Task requirements: Please return every record exactly as it appears.

++++

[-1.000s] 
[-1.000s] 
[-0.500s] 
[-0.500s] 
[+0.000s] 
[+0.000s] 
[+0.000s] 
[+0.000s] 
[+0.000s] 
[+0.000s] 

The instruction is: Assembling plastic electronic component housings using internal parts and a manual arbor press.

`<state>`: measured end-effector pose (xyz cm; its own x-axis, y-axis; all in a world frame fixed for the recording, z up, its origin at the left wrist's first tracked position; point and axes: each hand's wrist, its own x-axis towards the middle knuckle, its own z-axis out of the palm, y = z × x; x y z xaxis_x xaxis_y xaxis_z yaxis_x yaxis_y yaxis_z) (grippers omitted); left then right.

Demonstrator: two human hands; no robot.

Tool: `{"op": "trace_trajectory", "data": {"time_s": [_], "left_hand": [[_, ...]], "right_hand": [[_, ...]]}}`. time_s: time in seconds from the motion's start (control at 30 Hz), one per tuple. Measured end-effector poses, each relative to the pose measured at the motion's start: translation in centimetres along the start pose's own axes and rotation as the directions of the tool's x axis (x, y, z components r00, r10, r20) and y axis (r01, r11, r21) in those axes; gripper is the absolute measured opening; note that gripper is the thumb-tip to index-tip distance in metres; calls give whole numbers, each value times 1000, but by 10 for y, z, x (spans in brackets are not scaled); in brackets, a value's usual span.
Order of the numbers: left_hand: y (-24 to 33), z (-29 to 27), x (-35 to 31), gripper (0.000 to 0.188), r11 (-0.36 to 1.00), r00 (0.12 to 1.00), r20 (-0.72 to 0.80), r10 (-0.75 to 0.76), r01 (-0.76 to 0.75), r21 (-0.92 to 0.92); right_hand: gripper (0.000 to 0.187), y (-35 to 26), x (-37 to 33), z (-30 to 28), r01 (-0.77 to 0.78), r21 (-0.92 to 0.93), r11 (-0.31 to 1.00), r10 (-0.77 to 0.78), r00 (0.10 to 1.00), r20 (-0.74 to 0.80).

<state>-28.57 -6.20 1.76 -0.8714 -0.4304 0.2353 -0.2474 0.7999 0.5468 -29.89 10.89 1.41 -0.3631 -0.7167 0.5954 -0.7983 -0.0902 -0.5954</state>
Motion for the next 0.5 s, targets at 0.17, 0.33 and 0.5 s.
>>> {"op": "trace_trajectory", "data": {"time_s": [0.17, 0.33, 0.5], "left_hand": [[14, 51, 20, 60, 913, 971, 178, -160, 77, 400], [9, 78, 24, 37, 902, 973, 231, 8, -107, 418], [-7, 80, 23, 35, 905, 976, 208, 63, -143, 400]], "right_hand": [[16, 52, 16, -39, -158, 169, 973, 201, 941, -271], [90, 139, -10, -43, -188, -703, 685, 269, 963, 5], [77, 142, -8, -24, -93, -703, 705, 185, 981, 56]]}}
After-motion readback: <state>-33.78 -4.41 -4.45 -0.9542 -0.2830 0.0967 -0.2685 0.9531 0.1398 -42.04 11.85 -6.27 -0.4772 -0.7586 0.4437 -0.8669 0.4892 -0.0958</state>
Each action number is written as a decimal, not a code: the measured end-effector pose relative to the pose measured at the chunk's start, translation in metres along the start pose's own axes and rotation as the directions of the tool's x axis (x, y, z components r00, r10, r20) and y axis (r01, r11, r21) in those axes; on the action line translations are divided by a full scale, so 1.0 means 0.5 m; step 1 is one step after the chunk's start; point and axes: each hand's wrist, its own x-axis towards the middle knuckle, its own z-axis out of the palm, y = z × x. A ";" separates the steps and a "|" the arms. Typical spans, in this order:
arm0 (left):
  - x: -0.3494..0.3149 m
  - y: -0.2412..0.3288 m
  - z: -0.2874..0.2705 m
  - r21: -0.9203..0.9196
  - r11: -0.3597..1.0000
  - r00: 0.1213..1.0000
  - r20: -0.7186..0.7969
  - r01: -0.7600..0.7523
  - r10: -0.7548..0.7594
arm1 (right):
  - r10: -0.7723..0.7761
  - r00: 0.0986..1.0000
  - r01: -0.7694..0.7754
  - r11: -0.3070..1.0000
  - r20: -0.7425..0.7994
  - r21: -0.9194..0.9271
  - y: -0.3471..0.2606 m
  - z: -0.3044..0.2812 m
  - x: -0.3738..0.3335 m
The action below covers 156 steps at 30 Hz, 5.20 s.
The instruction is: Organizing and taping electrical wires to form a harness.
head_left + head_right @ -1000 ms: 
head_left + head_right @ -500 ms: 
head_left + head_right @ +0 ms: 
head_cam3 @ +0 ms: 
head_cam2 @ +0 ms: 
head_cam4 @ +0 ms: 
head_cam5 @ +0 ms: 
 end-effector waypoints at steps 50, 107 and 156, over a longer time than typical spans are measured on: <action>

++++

Expected answer:
[-1.000s] 
[-1.000s] 
[-0.500s] 
[-0.500s] 
[+0.000s] 
[+0.000s] 
[+0.000s] 
[+0.000s] 
[+0.000s] 
[+0.000s] 

The instruction is: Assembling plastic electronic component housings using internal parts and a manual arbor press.

`<state>`: measured end-effector pose (xyz cm; its own x-axis, y-axis; all in a world frame fixed for the recording, z up, its origin at the left wrist's first tracked position; point and axes: each hand's wrist, its own x-axis towards the middle knuckle, its own z-axis out of the palm, y = z × x; x y z xaxis_x xaxis_y xaxis_z yaxis_x yaxis_y yaxis_z) (grippers omitted); left then right.

Demonstrator: two human hands; no robot.

Tool: `{"op": "trace_trajectory", "data": {"time_s": [_], "left_hand": [[_, ...]], "right_hand": [[_, ...]]}}`. time_s: time in seconds from the motion's start (control at 30 Hz), one per tuple. Measured end-effector poses, each relative to the pose measured at the motion's start: translation in centimetres along the start pose's own axes and rotation as the directions of the tool's x axis (x, y, z components r00, r10, r20) and y axis (r01, r11, r21) in those axes; gripper is the absolute measured opening; note that gripper is the thumb-tip to index-tip distance in metres; calls give whole numbers, each value times 1000, but by 10 for y, z, x (spans in brackets are not scaled); in brackets, a value's usual span.
Order of the numbers: left_hand: y (-24 to 33), z (-29 to 27), x (-35 to 31), gripper (0.000 to 0.188), r11 (-0.36 to 1.00), r00 (0.12 to 1.00), r20 (-0.72 to 0.80), r10 (-0.75 to 0.76), r01 (-0.76 to 0.75), r21 (-0.92 to 0.92); right_hand: gripper (0.000 to 0.187), y (-35 to 26), x (-37 to 33), z (-30 to 28), r01 (-0.77 to 0.78), r21 (-0.92 to 0.93), r11 (-0.31 to 1.00), r10 (-0.77 to 0.78), r00 (0.10 to 1.00), r20 (-0.74 to 0.80).

<state>-28.57 -6.20 1.76 -0.8714 -0.4304 0.2353 -0.2474 0.7999 0.5468 -29.89 10.89 1.41 -0.3631 -0.7167 0.5954 -0.7983 -0.0902 -0.5954</state>
Motion for the next 0.5 s, targets at 0.17, 0.33 and 0.5 s.
>>> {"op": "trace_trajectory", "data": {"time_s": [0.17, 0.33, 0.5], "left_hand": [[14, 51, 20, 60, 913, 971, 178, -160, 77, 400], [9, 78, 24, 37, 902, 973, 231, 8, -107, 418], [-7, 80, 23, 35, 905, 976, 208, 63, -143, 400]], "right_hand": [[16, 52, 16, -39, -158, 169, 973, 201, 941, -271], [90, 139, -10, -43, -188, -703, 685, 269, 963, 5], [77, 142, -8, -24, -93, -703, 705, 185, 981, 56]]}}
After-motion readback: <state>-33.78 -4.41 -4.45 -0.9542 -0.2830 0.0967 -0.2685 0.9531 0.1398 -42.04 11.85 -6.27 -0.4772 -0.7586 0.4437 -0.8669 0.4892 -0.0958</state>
Each action number is written as a decimal, not a code: the measured end-effector pose relative to the pose measured at the chunk's start, translation in metres along the start pose's own axes and rotation as the directions of the tool's x axis (x, y, z components r00, r10, r20) and y axis (r01, r11, r21) in those axes; on the action line translations are divided by a full scale, so 1.0 means 0.5 m; step 1 is one step after the chunk's start; point and axes: each hand's wrist, its own x-axis towards the middle knuckle, its own z-axis out of the palm, y = z × x. A ";" separates the steps and a "|" the arms. Typical spans, in this order:
arm0 (left):
  - x: -0.3494..0.3149 m
  - y: -0.2412..0.3288 m
  - z: -0.2874..0.2705 m
  - r21: -0.9203..0.9196
  - r11: -0.3597..1.0000
  - r00: 0.1213..1.0000
  - r20: -0.7186..0.7969
  - r01: -0.7600..0.7523
  - r10: -0.7548..0.7594
arm1 (right):
  - r10: -0.7723..0.7761
  - r00: 0.0986..1.0000
  - r01: -0.7694..0.7754
  - r11: -0.3070..1.0000
  - r20: -0.7425..0.7994
  - r21: -0.9194..0.9271
  - y: -0.3471..0.2606 m
  - z: -0.3044..0.2812 m
  - x: -0.3738..0.3335 m
The action below covers 156 steps at 30 Hz, 5.20 s.
The instruction is: Organizing and taping electrical wires to form a harness.
head_left + head_right @ -1000 ms: 
head_left + head_right @ -500 ms: 
head_left + head_right @ +0 ms: 
head_cam3 @ +0 ms: 
head_cam2 @ +0 ms: 
head_cam4 @ +0 ms: 
head_cam5 @ +0 ms: 
 end-effector waypoints at steps 50, 107 and 156, over a longer time than typical spans are measured on: <action>

No further answer is needed.